LAWS(PVC)-1921-4-131

RAJA PEARY MOHAN MUKERJI Vs. MONOHAR MUKERJI

Decided On April 19, 1921
RAJA PEARY MOHAN MUKERJI Appellant
V/S
MONOHAR MUKERJI Respondents

JUDGEMENT

(1.) MANY questions were originally involved in the dispute which has given rise to this appeal, but of these two only remain. The first relates to the continuance of the appellant Raja Peary Mohan Mukerji in the office of shebait to the debottar estate of Sri Sri Iswar Gopaleswar Shiva Thakur and Sri Sri Iswar Shridhar Thakur, and the second to the purchase in January, 1913, of a certain lot known as lot Bahirgora, which was sold in execution under circumstances to which their Lordships will briefly refer.
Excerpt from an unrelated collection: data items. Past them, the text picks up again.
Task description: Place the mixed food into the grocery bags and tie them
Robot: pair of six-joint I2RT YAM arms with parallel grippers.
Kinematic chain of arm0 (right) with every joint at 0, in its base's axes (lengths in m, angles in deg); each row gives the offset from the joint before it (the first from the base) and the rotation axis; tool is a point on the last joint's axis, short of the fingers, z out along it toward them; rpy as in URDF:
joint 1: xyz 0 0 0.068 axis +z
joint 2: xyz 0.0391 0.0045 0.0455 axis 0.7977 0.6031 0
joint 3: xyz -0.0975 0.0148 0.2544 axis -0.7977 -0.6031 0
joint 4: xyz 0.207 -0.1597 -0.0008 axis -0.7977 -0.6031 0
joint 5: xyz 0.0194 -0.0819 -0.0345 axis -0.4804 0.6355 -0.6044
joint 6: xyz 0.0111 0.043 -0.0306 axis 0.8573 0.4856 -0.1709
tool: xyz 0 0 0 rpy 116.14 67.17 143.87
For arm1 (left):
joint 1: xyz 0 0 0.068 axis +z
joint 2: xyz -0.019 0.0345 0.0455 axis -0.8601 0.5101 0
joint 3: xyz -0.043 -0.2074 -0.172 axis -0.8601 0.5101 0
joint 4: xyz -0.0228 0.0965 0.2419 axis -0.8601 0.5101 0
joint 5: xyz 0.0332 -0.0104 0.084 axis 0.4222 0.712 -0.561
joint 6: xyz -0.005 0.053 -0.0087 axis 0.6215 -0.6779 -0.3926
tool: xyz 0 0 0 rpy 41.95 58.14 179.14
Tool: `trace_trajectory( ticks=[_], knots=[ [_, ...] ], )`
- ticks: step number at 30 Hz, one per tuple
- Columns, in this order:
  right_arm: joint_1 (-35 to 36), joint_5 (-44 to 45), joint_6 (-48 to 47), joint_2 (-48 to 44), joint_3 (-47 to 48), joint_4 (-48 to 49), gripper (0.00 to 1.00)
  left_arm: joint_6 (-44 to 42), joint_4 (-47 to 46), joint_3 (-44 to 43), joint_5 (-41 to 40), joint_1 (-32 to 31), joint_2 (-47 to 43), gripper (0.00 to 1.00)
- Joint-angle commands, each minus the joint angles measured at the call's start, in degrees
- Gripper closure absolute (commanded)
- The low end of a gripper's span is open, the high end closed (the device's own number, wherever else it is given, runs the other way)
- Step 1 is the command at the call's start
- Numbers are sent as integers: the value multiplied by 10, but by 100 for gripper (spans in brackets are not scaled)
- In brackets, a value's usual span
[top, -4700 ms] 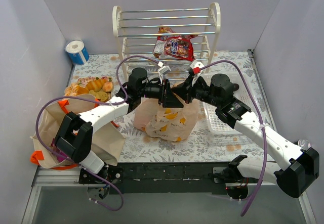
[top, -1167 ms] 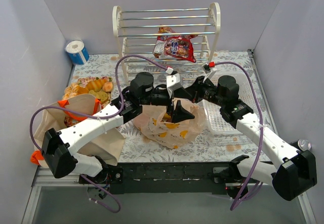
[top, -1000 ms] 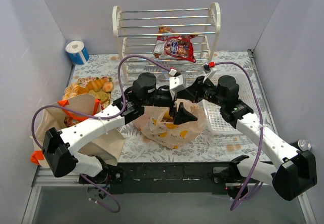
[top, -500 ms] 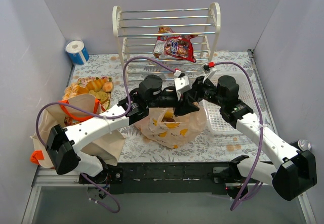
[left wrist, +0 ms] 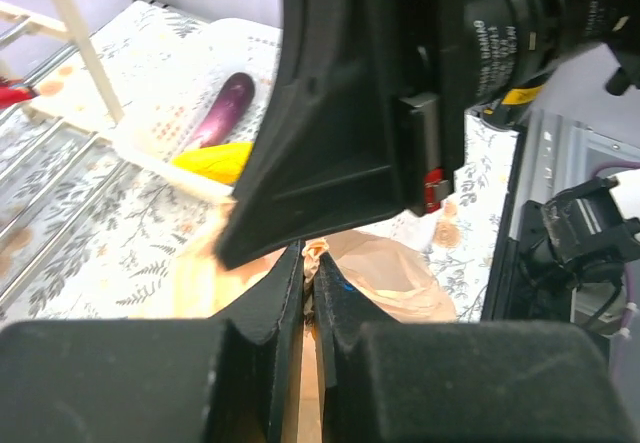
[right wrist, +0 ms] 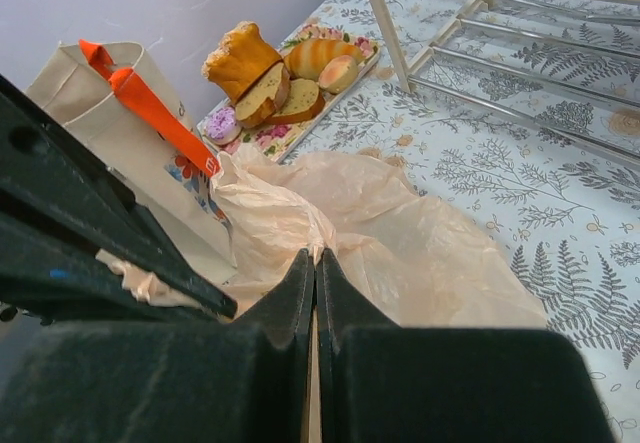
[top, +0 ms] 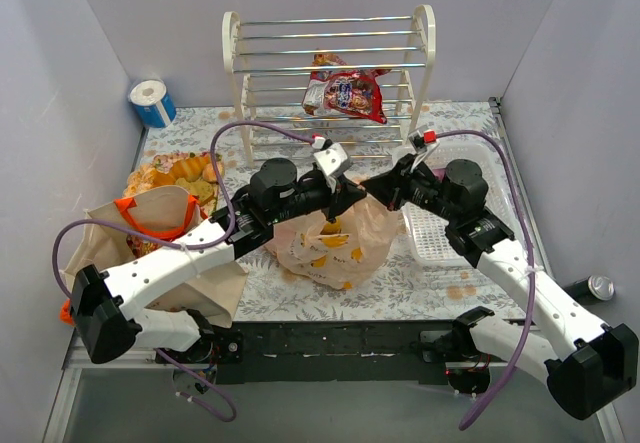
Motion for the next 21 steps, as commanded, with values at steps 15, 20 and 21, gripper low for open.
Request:
trace_trajectory(
  ticks=[15,20,21],
  knots=[
    [-14,-74,12,-44,-65,109,99,33,12,34,122,119,-38,93],
    [-14,-90,31,-35,-76,144,99,37,-2,49,144,134,-27,89],
    [-14,-91,33,-33,-75,145,99,37,-2,52,144,135,-26,89]
  ],
)
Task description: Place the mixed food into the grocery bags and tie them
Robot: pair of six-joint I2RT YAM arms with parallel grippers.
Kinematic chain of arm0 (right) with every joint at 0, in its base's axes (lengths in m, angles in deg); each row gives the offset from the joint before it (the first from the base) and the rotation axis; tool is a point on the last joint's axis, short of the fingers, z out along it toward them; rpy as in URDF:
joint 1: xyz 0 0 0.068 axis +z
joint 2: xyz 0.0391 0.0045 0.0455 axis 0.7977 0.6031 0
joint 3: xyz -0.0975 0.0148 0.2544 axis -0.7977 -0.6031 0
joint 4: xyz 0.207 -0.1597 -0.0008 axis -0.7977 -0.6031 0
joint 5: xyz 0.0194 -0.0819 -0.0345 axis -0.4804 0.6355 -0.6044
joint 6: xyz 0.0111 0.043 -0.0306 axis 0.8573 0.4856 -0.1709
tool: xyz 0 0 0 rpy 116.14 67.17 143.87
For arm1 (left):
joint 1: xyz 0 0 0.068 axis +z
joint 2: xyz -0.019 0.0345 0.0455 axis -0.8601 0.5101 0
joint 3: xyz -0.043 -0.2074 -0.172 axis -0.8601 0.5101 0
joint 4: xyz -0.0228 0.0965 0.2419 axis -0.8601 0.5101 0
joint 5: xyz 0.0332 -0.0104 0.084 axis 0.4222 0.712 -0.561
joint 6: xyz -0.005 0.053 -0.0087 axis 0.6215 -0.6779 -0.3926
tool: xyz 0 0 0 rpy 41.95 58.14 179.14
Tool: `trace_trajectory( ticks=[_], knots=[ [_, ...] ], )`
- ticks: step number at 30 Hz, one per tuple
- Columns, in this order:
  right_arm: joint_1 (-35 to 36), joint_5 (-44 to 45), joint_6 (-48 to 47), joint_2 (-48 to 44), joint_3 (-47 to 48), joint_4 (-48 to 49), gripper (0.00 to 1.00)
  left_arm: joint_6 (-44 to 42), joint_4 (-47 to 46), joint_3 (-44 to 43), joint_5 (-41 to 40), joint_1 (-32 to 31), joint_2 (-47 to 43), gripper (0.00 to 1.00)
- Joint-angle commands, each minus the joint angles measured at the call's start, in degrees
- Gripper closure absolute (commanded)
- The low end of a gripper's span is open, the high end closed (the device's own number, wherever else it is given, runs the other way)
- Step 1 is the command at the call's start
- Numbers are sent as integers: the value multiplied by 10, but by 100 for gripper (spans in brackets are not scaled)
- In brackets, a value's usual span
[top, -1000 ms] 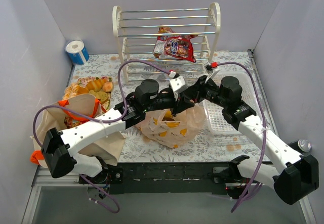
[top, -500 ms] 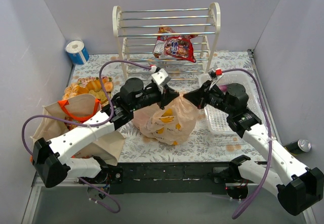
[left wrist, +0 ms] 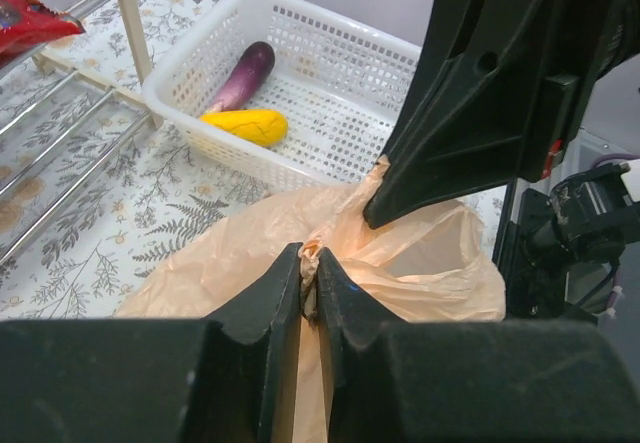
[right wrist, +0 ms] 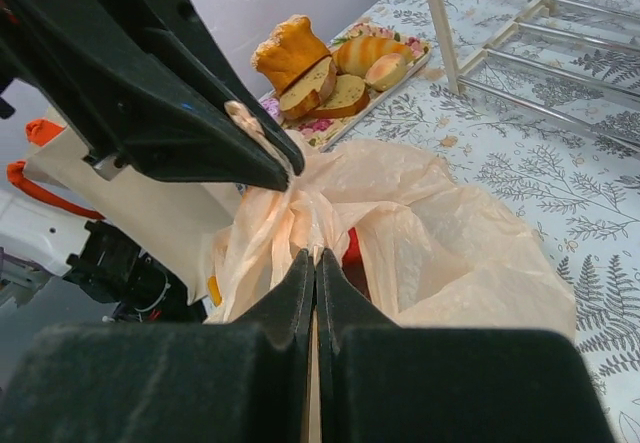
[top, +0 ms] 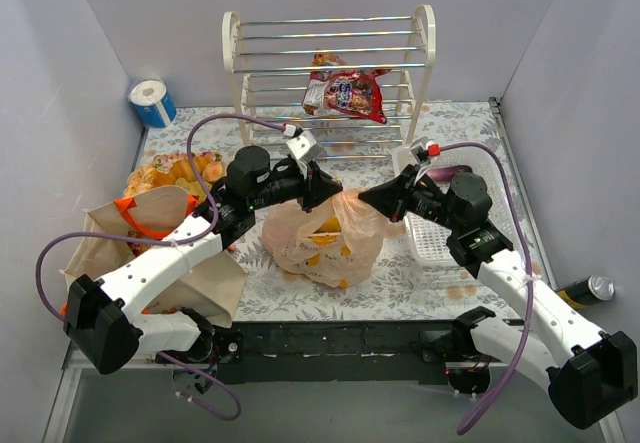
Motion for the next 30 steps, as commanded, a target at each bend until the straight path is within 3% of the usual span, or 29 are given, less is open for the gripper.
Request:
trace_trajectory(
  ticks=[1,7,17,22,30],
  knots=[
    [-4,-25,19,4,-1,65,99,3,-7,13,26,12,8,89],
    [-4,-20,13,4,11,49,99,7,-11,22,26,16,17,85],
    [2,-39,-19,23,60,5,99,26,-19,25,31,16,27,86],
    [43,-26,-73,43,100,-50,99,38,-8,14,21,16,44,89],
    [135,78,-162,88,153,-164,99,52,4,8,-13,16,46,95]
  ],
)
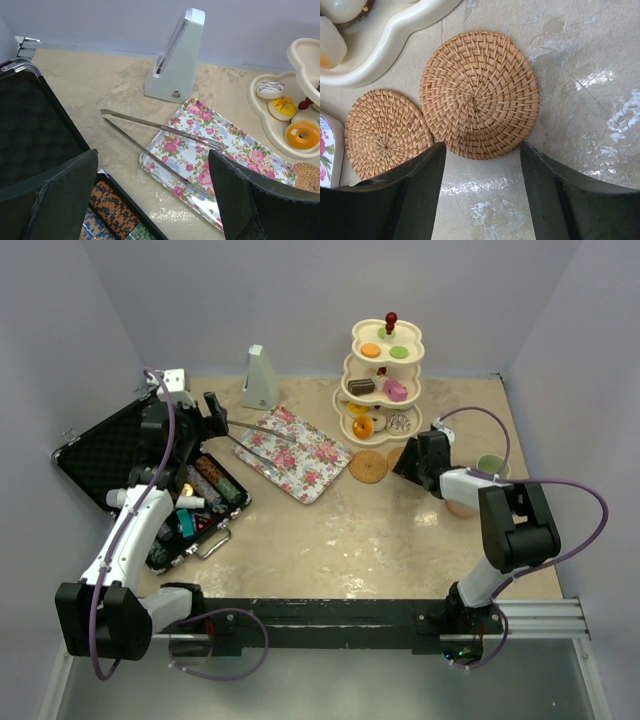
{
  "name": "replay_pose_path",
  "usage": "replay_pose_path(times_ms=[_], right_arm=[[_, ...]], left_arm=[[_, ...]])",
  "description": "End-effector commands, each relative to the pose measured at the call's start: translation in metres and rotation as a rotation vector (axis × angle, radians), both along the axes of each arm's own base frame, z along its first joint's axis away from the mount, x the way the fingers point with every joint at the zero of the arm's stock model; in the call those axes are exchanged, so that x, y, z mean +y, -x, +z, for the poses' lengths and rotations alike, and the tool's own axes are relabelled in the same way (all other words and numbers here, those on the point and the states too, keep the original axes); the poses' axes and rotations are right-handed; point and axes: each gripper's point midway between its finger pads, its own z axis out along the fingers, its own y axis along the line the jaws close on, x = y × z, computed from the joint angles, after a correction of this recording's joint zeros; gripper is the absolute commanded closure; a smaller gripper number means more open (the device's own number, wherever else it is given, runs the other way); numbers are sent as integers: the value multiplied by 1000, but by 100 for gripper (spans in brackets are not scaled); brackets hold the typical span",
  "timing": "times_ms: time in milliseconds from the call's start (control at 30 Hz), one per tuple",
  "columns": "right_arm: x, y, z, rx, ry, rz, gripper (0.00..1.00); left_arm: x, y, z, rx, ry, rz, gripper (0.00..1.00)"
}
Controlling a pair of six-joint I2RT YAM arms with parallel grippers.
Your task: Serve the afternoon tea
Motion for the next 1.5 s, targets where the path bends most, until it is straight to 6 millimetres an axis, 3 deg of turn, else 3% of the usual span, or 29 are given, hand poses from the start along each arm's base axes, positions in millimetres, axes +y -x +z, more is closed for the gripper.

(2.) BY his will, dated September 11, 1840, Jaga Mohan Mukerji dedicated certain properties to the worship of the two Thakurs established by him, for the annual celebration of the Durga Puja, the Sradh of ancestors, and other pious usages, the will providing for the order of succession to the office of the shebait among the testator's own descendants. The testator died shortly after the execution of his will, and in September of 1890 the succession to the shebaitship opened, owing to the death of the then shebait. Disputes arose as to who was the true successor, which resulted in a decree of January 29, 1894, that one Bijoy Krishna was the rightful shebait, but on the day of the decree he died. Further litigation then ensued between the sons of Bijoy Krishna and the Raja who is the appellant in the first of these appeals, which ultimately resulted in a decree of June 30, 1903, made by the Subordinate Judge in favour of the sons of Bijoy Krishna for Rs. 45,960, which sum it was ordered should be recovered by the plaintiffs out of the debottar estate in the hands of the Raja as its shebait. Appeals were taken from this judgment to the High Court, and again from the High Court to His Majesty in Council (1909) L.R. 37 I.A. 27, but these appeals failed. Execution proceedings were then instituted in order to secure a sale out of the debottar estate of the lot that is now in dispute, and on January 14, 1913, the said lot was sold at a public Court sale for Rs. 1,56,600 to the appellant in the second appeal, who is the son of the Raja.

(3.) UPON the question of the removal of the Raja, the learned Subordinate Judge thought that there was no sufficient charge of misconduct to justify his removal; but the High Court took a different view, and thought that the protracted litigations by which the estate had become heavily. burdened with debts, and the circumstances associated with the claims which he was seeking to establish against the estate for litigation expenses, were such as to render it undesirable that he should continue in the office. They also found that the purchase could not be sustained. Their Lordships are not prepared to interfere with these conclusions. The grounds for removing a shebait from his office may not be identical with those upon which a trustee would be removed in this country. The close intermingling of duties and personal interest which together make up the office of shebait may well prevent the closeness of the analogy, but as part of the office it is indisputable that there are duties which must be performed, that the estate does need to be safeguarded and kept in proper custody, and if it be found that a man in the exercise of his duties has put himself in a position in which the Court thinks that the obligations of his office can no longer be faithfully discharged, that is sufficient ground for his removal. It is this that forms the foundation of the judgment of the High Court, and the appellant has not satisfied their Lordships that the facts were misinterpreted or the reasoning unsound.